Search the data for the string "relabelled" and extract every line where it appears.

### DATASET RECORDS

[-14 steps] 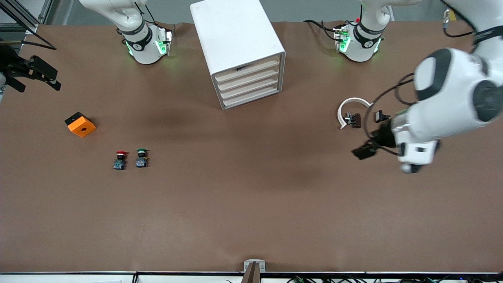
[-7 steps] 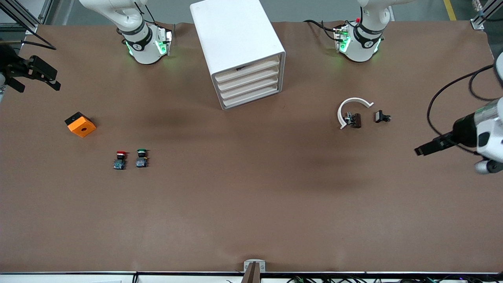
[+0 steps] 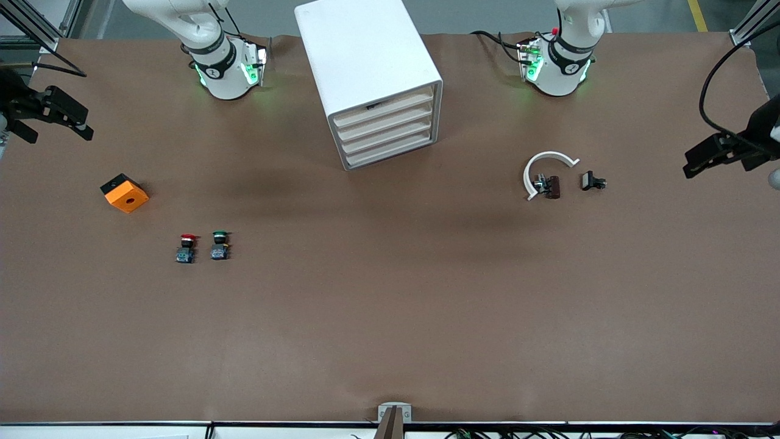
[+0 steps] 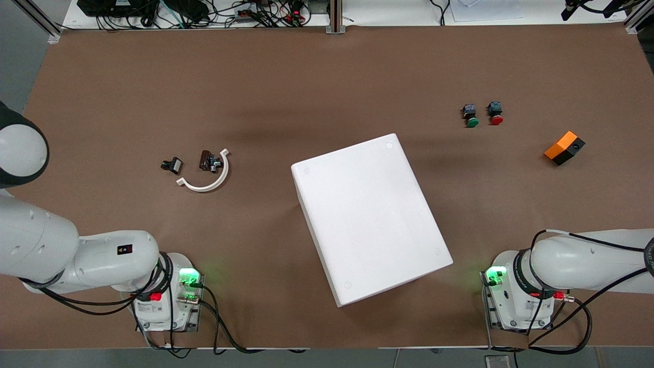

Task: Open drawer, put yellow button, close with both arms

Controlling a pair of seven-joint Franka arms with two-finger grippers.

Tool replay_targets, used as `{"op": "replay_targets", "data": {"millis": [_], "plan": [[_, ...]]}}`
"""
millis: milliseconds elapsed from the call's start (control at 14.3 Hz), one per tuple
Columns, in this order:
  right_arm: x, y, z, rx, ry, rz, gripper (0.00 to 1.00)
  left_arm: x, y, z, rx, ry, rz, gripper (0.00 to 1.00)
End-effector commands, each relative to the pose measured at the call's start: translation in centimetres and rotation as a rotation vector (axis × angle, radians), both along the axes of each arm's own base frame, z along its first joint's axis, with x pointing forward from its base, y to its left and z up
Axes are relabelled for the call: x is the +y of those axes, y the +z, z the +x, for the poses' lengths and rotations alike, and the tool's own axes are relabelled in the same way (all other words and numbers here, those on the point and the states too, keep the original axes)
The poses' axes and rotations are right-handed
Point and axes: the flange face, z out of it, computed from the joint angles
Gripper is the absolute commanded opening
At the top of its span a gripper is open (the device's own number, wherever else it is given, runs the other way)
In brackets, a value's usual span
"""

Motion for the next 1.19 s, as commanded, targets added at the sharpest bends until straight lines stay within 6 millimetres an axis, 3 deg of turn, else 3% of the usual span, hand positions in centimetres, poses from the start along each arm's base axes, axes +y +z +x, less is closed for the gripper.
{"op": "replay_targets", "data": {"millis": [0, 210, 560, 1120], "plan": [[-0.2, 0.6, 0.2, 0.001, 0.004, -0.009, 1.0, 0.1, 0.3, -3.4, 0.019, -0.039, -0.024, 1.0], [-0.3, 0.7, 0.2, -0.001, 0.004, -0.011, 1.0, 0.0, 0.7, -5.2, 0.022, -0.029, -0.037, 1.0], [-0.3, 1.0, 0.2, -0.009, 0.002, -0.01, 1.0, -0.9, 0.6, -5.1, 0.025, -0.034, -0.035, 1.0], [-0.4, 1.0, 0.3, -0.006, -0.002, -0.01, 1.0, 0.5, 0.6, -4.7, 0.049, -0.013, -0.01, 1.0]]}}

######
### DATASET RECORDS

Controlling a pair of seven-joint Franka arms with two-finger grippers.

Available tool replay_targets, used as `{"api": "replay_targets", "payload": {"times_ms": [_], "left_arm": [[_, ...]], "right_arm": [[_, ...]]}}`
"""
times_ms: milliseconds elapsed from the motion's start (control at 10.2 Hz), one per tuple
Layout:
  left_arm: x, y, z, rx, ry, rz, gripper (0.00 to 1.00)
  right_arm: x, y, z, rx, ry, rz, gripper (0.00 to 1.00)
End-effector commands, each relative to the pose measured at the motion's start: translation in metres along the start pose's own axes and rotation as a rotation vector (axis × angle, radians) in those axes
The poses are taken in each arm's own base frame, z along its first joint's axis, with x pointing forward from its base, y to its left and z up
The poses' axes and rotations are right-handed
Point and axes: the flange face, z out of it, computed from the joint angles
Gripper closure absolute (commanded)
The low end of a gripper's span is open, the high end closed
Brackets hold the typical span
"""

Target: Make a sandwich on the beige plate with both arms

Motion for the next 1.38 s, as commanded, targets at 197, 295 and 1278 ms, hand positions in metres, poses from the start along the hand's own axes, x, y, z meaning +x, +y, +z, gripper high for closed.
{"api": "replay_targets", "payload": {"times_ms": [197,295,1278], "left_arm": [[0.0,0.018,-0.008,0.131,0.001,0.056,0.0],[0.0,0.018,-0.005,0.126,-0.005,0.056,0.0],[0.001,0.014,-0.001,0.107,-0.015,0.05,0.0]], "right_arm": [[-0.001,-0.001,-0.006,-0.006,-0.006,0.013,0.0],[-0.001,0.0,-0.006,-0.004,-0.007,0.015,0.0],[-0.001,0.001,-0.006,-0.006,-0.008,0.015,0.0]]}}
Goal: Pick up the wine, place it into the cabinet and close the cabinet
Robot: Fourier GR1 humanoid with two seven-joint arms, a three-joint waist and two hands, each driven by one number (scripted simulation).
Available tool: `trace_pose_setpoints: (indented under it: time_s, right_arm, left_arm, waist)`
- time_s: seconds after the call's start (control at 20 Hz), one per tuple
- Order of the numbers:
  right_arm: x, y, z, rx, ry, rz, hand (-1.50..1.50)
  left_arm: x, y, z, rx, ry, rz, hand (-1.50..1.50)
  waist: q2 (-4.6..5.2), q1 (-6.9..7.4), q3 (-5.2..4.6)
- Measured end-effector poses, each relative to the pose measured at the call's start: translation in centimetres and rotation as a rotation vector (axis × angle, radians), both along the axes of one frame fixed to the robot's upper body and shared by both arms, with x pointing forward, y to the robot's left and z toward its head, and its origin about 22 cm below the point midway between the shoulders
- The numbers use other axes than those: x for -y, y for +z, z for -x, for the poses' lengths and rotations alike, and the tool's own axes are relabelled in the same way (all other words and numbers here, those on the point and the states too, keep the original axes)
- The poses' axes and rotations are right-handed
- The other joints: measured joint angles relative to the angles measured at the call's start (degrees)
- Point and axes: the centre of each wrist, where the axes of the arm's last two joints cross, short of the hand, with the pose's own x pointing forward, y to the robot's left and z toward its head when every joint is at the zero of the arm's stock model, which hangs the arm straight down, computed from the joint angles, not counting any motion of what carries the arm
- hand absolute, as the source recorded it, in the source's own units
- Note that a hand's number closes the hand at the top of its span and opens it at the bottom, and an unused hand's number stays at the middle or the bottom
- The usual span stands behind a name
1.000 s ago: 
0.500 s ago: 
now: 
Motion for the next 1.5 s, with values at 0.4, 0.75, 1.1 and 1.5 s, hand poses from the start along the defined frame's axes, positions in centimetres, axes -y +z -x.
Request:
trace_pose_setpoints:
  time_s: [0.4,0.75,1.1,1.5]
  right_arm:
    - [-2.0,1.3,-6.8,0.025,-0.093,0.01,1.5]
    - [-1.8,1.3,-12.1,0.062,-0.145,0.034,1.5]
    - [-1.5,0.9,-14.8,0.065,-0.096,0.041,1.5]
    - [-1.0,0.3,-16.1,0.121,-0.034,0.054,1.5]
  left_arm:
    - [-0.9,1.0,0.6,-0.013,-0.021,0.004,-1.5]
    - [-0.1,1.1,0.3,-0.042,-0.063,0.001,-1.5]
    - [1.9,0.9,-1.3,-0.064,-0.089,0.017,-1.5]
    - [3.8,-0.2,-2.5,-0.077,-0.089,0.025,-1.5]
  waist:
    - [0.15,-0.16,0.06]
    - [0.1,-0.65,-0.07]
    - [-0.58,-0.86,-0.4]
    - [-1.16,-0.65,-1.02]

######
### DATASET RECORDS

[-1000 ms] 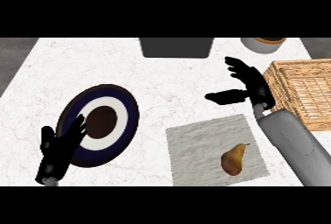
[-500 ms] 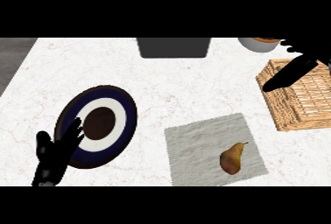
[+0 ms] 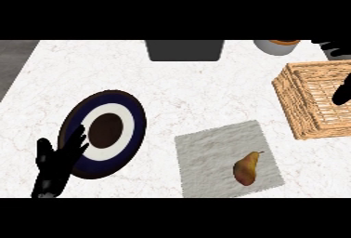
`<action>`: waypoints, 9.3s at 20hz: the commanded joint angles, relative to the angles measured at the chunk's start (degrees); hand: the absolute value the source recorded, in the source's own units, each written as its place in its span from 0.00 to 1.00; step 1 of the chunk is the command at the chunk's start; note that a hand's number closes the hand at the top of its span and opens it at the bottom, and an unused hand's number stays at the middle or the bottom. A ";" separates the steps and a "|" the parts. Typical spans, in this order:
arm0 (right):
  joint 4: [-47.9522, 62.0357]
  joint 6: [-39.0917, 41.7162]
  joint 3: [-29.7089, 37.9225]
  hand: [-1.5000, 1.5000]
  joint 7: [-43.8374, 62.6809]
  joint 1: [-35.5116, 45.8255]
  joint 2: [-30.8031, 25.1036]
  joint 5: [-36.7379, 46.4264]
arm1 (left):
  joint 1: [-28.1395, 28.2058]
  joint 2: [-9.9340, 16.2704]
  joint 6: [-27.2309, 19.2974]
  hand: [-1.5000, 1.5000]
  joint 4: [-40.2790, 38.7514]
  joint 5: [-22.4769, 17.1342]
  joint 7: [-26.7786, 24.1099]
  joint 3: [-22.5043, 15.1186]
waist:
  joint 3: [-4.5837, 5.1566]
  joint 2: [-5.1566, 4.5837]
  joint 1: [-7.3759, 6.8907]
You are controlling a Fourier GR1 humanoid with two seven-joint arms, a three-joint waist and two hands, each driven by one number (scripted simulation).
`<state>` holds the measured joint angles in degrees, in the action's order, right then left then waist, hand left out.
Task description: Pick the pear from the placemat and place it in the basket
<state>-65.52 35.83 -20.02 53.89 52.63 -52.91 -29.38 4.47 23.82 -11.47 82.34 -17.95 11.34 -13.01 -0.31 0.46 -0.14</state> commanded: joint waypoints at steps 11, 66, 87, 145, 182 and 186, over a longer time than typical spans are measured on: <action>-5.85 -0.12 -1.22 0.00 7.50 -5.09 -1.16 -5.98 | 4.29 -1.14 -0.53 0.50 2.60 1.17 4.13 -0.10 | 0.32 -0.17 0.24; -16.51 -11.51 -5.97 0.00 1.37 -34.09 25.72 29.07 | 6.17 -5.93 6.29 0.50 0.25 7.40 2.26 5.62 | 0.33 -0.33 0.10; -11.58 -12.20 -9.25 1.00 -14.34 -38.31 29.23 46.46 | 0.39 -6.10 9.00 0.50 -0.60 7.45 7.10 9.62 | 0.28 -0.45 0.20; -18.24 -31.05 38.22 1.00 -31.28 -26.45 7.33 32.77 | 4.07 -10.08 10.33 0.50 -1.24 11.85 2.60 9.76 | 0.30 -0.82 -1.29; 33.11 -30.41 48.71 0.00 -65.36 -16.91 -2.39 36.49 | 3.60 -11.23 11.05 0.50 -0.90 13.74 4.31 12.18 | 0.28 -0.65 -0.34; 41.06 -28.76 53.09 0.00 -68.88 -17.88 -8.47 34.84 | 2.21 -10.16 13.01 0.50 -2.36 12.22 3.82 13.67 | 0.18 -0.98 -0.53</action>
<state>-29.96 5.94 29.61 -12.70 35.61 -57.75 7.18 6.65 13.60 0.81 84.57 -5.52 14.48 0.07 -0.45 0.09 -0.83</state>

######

*RESULT BELOW*:
Axes are relabelled for the call: x is the +y of those axes, y the +z, z the +x, for the poses' lengths and rotations alike, and the tool's own axes are relabelled in the same way (all other words and numbers here, those on the point and the states too, keep the original axes)
- The numbers use other axes than those: x for -y, y for +z, z for -x, for the poses' lengths and rotations alike, and the tool's own axes are relabelled in the same way (all other words and numbers here, those on the point and the states too, keep the original axes)

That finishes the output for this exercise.